Major Banks Gradually Finalize Bonus Plans
At Least 1.5 Times Higher Than Early Last Year
Interest Income Rises, Net Profit Also Significantly Up
Criticism Arises Over Strategy to Maximize Net Interest Margin
This year, year-start bonuses at major commercial banks are expected to increase significantly. This comes after record-breaking performance last year despite challenging business conditions such as COVID-19 and household loan regulations. However, there are criticisms regarding whether the internal distribution was appropriate, given that the banks’ profit improvements were driven by loan interest rate hikes and strategies to maximize net interest margins.
According to the financial sector on the 5th, the size of bonuses at major commercial banks is expected to be around 300%. This amounts to well over 20 million KRW depending on the position. This is the highest level among the bonuses paid by the four major banks?KB Kookmin, Shinhan, Hana, and Woori. It is also 1.5 times larger than last year’s highest bank bonus of 200%.

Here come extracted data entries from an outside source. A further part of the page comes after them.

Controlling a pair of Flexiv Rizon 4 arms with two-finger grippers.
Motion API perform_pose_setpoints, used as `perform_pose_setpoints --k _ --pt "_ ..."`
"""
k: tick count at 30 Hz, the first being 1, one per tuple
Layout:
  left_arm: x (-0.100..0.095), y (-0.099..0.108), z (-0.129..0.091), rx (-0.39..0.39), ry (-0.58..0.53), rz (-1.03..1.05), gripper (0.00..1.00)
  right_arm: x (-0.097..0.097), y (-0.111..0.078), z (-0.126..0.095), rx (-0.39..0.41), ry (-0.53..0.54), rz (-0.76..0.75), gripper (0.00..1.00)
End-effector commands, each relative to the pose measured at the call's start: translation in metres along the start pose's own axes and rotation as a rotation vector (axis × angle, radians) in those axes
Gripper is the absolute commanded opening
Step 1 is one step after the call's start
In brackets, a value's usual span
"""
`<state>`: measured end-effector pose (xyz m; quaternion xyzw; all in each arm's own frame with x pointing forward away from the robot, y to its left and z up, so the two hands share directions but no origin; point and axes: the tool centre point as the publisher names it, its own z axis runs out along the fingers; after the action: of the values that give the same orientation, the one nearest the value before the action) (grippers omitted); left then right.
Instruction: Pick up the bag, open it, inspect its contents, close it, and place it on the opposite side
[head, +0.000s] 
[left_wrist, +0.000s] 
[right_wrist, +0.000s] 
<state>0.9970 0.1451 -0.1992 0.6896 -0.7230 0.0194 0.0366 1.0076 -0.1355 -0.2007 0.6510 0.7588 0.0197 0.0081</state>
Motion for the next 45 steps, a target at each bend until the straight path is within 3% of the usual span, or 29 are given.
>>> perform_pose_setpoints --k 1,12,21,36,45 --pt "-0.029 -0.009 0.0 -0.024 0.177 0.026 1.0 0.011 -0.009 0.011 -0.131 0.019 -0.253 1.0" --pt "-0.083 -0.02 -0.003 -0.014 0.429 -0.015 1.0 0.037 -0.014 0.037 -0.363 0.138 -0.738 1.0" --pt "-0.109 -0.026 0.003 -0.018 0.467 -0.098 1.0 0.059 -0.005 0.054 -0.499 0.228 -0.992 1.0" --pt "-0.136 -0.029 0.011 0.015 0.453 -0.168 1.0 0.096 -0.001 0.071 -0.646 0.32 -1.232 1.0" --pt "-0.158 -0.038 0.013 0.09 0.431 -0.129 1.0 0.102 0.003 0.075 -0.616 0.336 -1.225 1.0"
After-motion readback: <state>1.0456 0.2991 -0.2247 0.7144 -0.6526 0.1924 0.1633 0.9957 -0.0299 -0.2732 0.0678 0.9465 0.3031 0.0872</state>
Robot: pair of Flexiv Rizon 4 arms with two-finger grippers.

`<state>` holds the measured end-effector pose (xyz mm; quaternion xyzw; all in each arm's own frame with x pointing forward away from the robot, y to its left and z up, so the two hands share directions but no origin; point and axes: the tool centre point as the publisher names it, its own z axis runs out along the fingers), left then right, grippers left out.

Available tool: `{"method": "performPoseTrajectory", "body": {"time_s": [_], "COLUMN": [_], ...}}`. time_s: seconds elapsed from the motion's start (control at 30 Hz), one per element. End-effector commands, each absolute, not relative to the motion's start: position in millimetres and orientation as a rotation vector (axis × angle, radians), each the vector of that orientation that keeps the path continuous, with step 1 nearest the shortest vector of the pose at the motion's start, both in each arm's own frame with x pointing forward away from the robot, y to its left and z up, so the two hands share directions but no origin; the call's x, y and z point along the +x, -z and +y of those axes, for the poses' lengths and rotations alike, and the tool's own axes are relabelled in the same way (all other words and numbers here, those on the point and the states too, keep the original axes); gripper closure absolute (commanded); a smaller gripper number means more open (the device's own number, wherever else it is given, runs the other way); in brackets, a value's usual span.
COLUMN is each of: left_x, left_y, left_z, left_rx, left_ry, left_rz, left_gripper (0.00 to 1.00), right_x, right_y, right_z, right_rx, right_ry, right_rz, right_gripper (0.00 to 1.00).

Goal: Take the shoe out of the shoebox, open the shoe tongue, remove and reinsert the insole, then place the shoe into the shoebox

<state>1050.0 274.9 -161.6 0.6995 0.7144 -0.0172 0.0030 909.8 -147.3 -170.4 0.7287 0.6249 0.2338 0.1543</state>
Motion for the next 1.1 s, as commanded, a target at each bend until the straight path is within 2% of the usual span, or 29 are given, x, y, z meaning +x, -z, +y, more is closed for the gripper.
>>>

KB Kookmin Bank’s labor and management agreed through wage collective bargaining to pay a bonus equivalent to 300% of the base salary in cash. Additionally, they introduced a refresh leave system to give long-term employees a chance to recharge without special screening. Employees with more than 10 years of service, including regular and indefinite contract employees, can apply.
Shinhan Bank also concluded bonus negotiations early in December last year. They plan to pay a bonus reaching 300% and an additional cash payment of 1 million KRW as a reward.
Hana Bank conducted a vote among its members regarding the bonus size. The agreement reached between labor and management includes paying a 300% bonus. Of this, 250% will be paid in full in cash upfront, and the amount corresponding to over 50% will be paid later. They will also provide 1 million KRW in welfare points.
Bonus Fest Amid Interest Rate Hikes... Also Faces Criticism
Woori Bank has not yet finalized its bonus plan. However, among internal members, expectations for bonuses are rising due to last year’s strong performance.
The background for the agreement on a bonus increase exceeding 100 percentage points is interpreted as the banks’ significantly increased profits. The net income of the four major banks in the third quarter was 8.27 trillion KRW, a 31.5% (1.08 trillion KRW) increase compared to a year ago (6.467 trillion KRW), which was called a “record high performance.” It is reported that some unions at commercial banks initially demanded a bonus increase close to 500% during negotiations.
The improvement in profit indicators is mainly attributed to reduced preferential interest rates and the effect of maximizing net interest margins. Despite restrictions limiting total household loans to 4-5%, which hindered active sales efforts, banks earned huge interest income by raising loan interest rates faster than deposit rates during the base rate hike period.
Consequently, there is criticism that the bonus level is excessive. Professor Lee Jeong-hee of Chung-Ang University’s Department of Economics pointed out, “If banks had made customers’ financial lives more convenient through innovative services, the public would understand. But last year was not like that. The demand for funds increased among those struggling due to COVID-19, and banks earned large interest income by quickly raising loan interest rates, which is why there is critical public opinion.”